Transcribe the data that follows without changing a word, and omit the pictures.

Information provided:
━━━━

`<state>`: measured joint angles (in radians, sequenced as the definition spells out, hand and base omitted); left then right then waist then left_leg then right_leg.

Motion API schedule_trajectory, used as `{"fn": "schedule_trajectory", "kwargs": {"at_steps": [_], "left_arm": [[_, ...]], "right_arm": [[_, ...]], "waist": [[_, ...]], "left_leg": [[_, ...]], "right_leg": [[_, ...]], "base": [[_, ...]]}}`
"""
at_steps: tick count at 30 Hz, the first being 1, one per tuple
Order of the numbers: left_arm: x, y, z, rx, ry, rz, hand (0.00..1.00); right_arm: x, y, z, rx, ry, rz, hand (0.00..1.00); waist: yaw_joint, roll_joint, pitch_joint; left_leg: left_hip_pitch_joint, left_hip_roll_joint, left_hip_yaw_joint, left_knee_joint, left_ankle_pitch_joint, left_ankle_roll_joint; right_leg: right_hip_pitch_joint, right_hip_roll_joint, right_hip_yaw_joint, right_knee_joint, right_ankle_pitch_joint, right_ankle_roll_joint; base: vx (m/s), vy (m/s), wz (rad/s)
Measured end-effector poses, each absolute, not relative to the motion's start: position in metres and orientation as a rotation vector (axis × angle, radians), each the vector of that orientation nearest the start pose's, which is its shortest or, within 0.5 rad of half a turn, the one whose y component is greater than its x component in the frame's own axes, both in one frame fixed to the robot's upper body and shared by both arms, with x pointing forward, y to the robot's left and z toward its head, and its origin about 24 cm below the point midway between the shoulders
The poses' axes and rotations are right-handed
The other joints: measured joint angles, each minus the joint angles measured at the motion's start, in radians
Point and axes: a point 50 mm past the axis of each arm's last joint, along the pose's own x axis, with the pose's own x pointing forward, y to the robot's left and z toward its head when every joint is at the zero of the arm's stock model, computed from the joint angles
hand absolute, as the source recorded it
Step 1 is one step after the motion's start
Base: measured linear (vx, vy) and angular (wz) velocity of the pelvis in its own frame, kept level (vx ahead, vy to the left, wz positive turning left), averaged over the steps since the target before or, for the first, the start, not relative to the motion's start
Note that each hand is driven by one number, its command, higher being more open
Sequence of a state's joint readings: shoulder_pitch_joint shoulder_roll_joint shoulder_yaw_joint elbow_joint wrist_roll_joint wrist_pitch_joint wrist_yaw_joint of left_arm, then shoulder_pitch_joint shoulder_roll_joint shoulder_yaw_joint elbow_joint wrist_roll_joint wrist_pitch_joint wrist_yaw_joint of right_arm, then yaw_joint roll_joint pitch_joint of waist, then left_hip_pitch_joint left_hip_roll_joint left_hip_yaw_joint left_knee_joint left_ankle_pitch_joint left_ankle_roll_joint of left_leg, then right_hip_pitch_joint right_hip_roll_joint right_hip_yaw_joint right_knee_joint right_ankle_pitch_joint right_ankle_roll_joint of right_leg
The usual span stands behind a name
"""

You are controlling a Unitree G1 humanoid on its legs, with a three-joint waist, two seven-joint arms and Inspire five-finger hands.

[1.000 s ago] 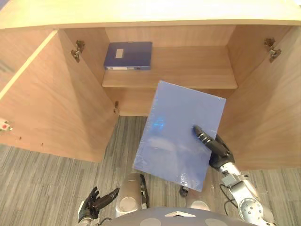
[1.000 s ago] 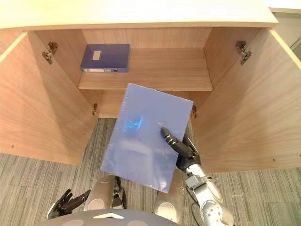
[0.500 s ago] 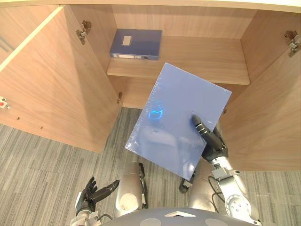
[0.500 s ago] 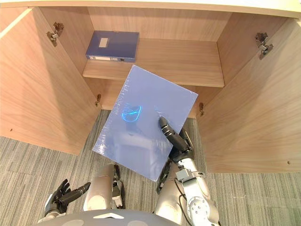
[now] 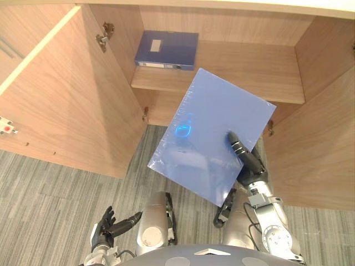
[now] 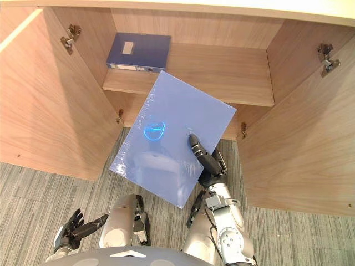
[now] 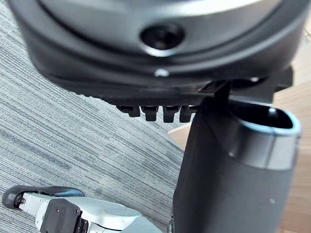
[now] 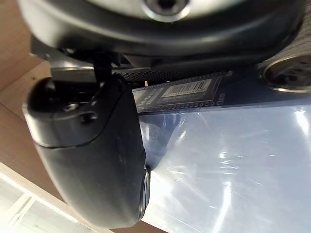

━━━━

Task response:
`<state>`: measured joint angles (in radians, sequenced as the definition spells out, hand and base omitted); left then right then waist then left_leg then right_leg.

Motion API schedule_trajectory, used as `{"fn": "schedule_trajectory", "kwargs": {"at_steps": [_], "left_arm": [[_, ...]], "right_arm": [[_, ...]], "waist": [[_, ...]], "left_leg": [[_, ...]], "right_leg": [[_, ...]], "base": [[_, ...]]}}`
"""
at_steps: tick count at 30 Hz, the first being 1, one per tuple
Order of the numbers: left_arm: x, y, z, rx, ry, rz, hand (0.00..1.00); right_arm: x, y, z, rx, ry, rz, hand (0.00..1.00); waist: yaw_joint, roll_joint, pitch_joint; left_leg: left_hip_pitch_joint, left_hip_roll_joint, left_hip_yaw_joint, left_knee_joint, left_ankle_pitch_joint, left_ankle_roll_joint; right_leg: right_hip_pitch_joint, right_hip_roll_joint, right_hip_yaw_joint, right_knee_joint, right_ankle_pitch_joint, right_ankle_roll_joint; base: vx (m/s), vy (m/s), wz (rad/s)
Measured end-effector poses, each absolute, not relative to the motion's start: position in metres and orientation as a rotation vector (axis × angle, radians), each the vector of that orientation nearest the start pose's, which is its shortest or, within 0.5 rad of half a turn, the one whose y component is greater than its x component in the frame's own axes, both in one frame fixed to the robot's upper body and shared by both arms, with x pointing forward, y to the robot's left and z toward its head, and its origin about 24 cm below the point midway between the shoulders
The poses' axes and rotations are right-handed
The other joints: measured joint angles, each minus the joint angles measured at the motion's start, in radians
Point and axes: a point 50 mm past the axis of each arm's last joint, along the pose's own x axis, with the pose's own x pointing forward, y to the robot's left and z toward its head when every joint is at the zero of the arm's stock model, computed from the joint angles
hand absolute, as the source recorded it
Step 1 is one step after the motion's start
Base: measured linear (vx, vy) and angular (wz) velocity of the pelvis in its own frame, kept level (vx ahead, vy to the left, wz positive turning left), averaged over the steps since the target before or, for the first, the start, not relative to the motion's start
Note that each hand is driven by one number, its command, higher being more open
Sequence of a state's joint readings: shoulder_pitch_joint shoulder_roll_joint shoulder_yaw_joint elbow_joint wrist_roll_joint wrist_pitch_joint wrist_yaw_joint of left_arm, then shoulder_pitch_joint shoulder_roll_joint shoulder_yaw_joint elbow_joint wrist_roll_joint wrist_pitch_joint wrist_yaw_joint of right_arm, then yaw_joint roll_joint pitch_joint of waist, then left_hip_pitch_joint left_hip_roll_joint left_hip_yaw_joint left_knee_joint left_ankle_pitch_joint left_ankle_roll_joint of left_leg, then right_hip_pitch_joint right_hip_roll_joint right_hip_yaw_joint right_knee_joint right_ankle_pitch_joint right_ankle_roll_joint of right_leg
The usual span stands behind a name
"""

You are controlling a Unitree G1 humanoid on its legs, with a three-joint waist, two seven-joint arms and Inspire five-finger hands.

[1.000 s ago] 
[1.000 s ago] 
[0.500 s ago] 
[0.500 s ago] 
[now] 
[now] 
[now] 
[now] 

Work on this exercise is now complete.